§ Problem details: Pull every line containing the word "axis" out of the material below.

═══

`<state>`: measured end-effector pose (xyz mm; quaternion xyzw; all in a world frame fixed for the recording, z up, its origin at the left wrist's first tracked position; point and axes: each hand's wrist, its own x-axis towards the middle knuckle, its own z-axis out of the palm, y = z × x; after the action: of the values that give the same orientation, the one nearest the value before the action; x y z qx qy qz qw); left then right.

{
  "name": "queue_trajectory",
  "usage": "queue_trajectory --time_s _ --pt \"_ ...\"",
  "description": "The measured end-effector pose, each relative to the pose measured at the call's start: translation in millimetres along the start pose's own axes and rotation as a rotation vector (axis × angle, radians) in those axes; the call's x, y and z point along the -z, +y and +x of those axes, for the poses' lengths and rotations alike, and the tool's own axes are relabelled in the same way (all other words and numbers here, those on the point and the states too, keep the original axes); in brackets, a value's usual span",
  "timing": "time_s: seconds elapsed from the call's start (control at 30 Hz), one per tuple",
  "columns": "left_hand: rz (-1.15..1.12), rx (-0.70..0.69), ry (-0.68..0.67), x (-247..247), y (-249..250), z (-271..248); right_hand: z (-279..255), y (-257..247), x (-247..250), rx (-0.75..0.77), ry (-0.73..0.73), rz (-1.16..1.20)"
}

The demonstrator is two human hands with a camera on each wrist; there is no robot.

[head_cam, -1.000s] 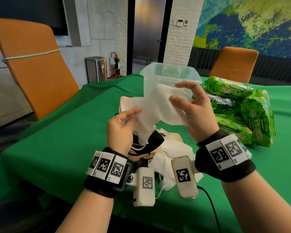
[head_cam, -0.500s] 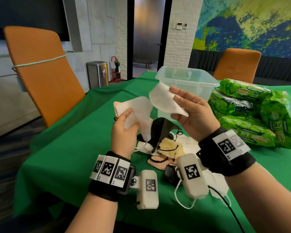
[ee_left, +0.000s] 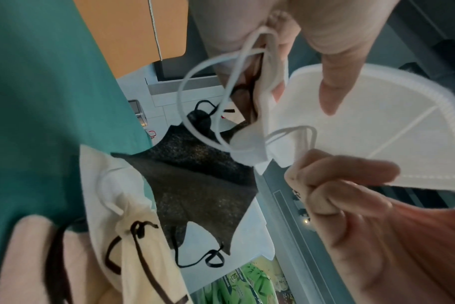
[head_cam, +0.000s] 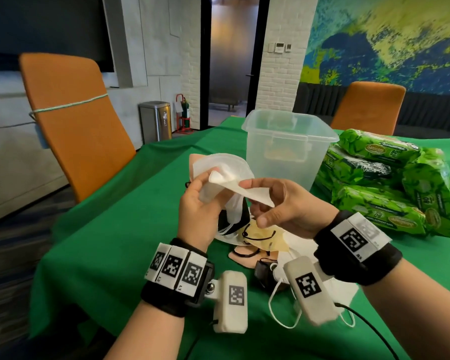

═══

§ Answer box:
`<state>`: measured end-effector pose (xyz mm; quaternion xyzw; all in a world frame fixed for the recording, z up, its origin at the left wrist's first tracked position; point and axes: each hand's wrist, its own x-axis towards the middle knuckle, its own z-axis out of the palm, y = z × x; after the action: of the values that give the same orientation, the one nearest the value before the action; x y z qx qy qz qw); left then right.
  "description": "The measured end-effector pose, each relative to the pose measured at the call's start: translation in millimetres along the start pose's own axes and rotation as a rotation vector (axis × angle, radians) in those axes; the call's x, y and z point along the -z, +y and +x of those axes, for the poses' lengths and rotations alike, and the tool's own axes are relabelled in the same way (all other words and numbers here, those on the point and the states too, keep the original axes); in brackets, a value's usual span",

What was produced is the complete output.